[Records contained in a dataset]
·····

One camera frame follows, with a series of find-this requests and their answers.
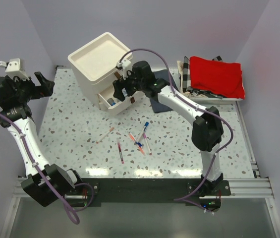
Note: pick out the red folded cloth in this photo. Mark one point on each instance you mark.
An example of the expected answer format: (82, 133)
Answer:
(218, 77)

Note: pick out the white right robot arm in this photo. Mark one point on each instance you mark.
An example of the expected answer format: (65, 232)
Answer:
(207, 128)

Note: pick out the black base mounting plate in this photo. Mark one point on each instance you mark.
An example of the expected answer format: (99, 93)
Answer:
(147, 190)

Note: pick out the pink-capped white marker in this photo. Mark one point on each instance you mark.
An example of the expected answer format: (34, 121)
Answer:
(147, 144)

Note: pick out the red pen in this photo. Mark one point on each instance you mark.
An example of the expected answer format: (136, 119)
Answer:
(120, 151)

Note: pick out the black white checkered cloth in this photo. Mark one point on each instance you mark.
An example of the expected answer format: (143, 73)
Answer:
(185, 75)

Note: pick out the blue grey glue stick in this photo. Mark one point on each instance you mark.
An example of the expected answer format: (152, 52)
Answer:
(111, 101)

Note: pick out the orange marker pen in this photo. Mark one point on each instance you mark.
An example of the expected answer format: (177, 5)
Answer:
(135, 142)

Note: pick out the dark blue pencil pouch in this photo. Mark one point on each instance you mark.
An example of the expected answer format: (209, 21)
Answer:
(158, 107)

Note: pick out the white cloth basket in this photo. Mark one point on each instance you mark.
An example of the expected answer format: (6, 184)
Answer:
(202, 97)

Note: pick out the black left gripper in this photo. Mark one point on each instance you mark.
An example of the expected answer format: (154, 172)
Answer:
(45, 90)

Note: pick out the blue patterned tape roll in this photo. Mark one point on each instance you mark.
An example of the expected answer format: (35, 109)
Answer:
(124, 92)

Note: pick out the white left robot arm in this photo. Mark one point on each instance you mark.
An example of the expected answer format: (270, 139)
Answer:
(43, 179)

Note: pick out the cream drawer organizer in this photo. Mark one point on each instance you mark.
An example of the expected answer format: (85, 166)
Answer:
(94, 66)

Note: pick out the blue-capped white marker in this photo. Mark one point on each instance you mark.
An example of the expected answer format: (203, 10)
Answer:
(141, 133)

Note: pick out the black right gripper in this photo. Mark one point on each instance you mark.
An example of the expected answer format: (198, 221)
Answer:
(119, 85)

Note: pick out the aluminium frame rail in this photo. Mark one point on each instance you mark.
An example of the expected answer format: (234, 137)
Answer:
(255, 187)

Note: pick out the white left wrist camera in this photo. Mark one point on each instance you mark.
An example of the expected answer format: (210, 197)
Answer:
(14, 69)

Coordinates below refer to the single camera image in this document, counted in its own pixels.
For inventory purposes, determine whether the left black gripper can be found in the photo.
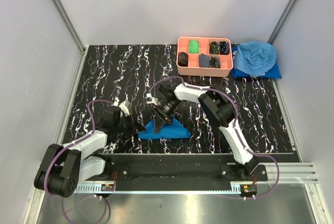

·····

→ Description of the task: Every entry, exactly as written: transcribe it, passing over any pictures.

→ Reply:
One camera frame follows, with a series of find-this requests and their answers.
Note: pick out the red folded cloth in this photo. Mark one point on each instance you mark.
An example of the expected answer format: (82, 133)
Answer:
(218, 77)

Note: pick out the white right robot arm in this photo. Mark one point on each instance you mark.
An example of the expected answer format: (65, 232)
Answer:
(207, 128)

Note: pick out the black base mounting plate in this photo. Mark one point on each instance you mark.
An example of the expected answer format: (99, 93)
Answer:
(147, 190)

Note: pick out the pink-capped white marker in this photo. Mark one point on each instance you mark.
An example of the expected answer format: (34, 121)
Answer:
(147, 144)

Note: pick out the red pen in this photo. Mark one point on each instance you mark.
An example of the expected answer format: (136, 119)
Answer:
(120, 151)

Note: pick out the black white checkered cloth in this photo. Mark one point on each instance you mark.
An example of the expected answer format: (143, 73)
Answer:
(185, 75)

Note: pick out the blue grey glue stick in this photo. Mark one point on each instance you mark.
An example of the expected answer format: (152, 52)
Answer:
(111, 101)

Note: pick out the orange marker pen in this photo. Mark one point on each instance you mark.
An example of the expected answer format: (177, 5)
Answer:
(135, 142)

Note: pick out the dark blue pencil pouch in this photo. Mark one point on each instance you mark.
An example of the expected answer format: (209, 21)
Answer:
(158, 107)

Note: pick out the white cloth basket in this photo. Mark one point on each instance you mark.
An example of the expected answer format: (6, 184)
Answer:
(202, 97)

Note: pick out the black left gripper in this photo. Mark one point on each instance you mark.
An example of the expected answer format: (154, 172)
Answer:
(45, 90)

Note: pick out the blue patterned tape roll in this photo. Mark one point on each instance you mark.
An example of the expected answer format: (35, 109)
Answer:
(124, 92)

Note: pick out the white left robot arm in this photo. Mark one point on each instance you mark.
An example of the expected answer format: (270, 139)
Answer:
(43, 179)

Note: pick out the cream drawer organizer in this photo. Mark one point on each instance you mark.
An example of the expected answer format: (85, 166)
Answer:
(94, 66)

Note: pick out the blue-capped white marker in this photo. Mark one point on each instance you mark.
An example of the expected answer format: (203, 10)
Answer:
(141, 133)

Note: pick out the black right gripper in this photo. Mark one point on each instance you mark.
An example of the expected answer format: (198, 221)
Answer:
(119, 85)

Note: pick out the aluminium frame rail in this photo. Mark one point on each instance you mark.
An example of the expected answer format: (234, 137)
Answer:
(255, 187)

Note: pick out the white left wrist camera in this photo. Mark one point on each instance you mark.
An example of the expected answer format: (210, 197)
Answer:
(14, 69)

Coordinates below refer to the single camera image in this document, counted in its own pixels.
For inventory purposes, determine whether the left black gripper can be found in the photo.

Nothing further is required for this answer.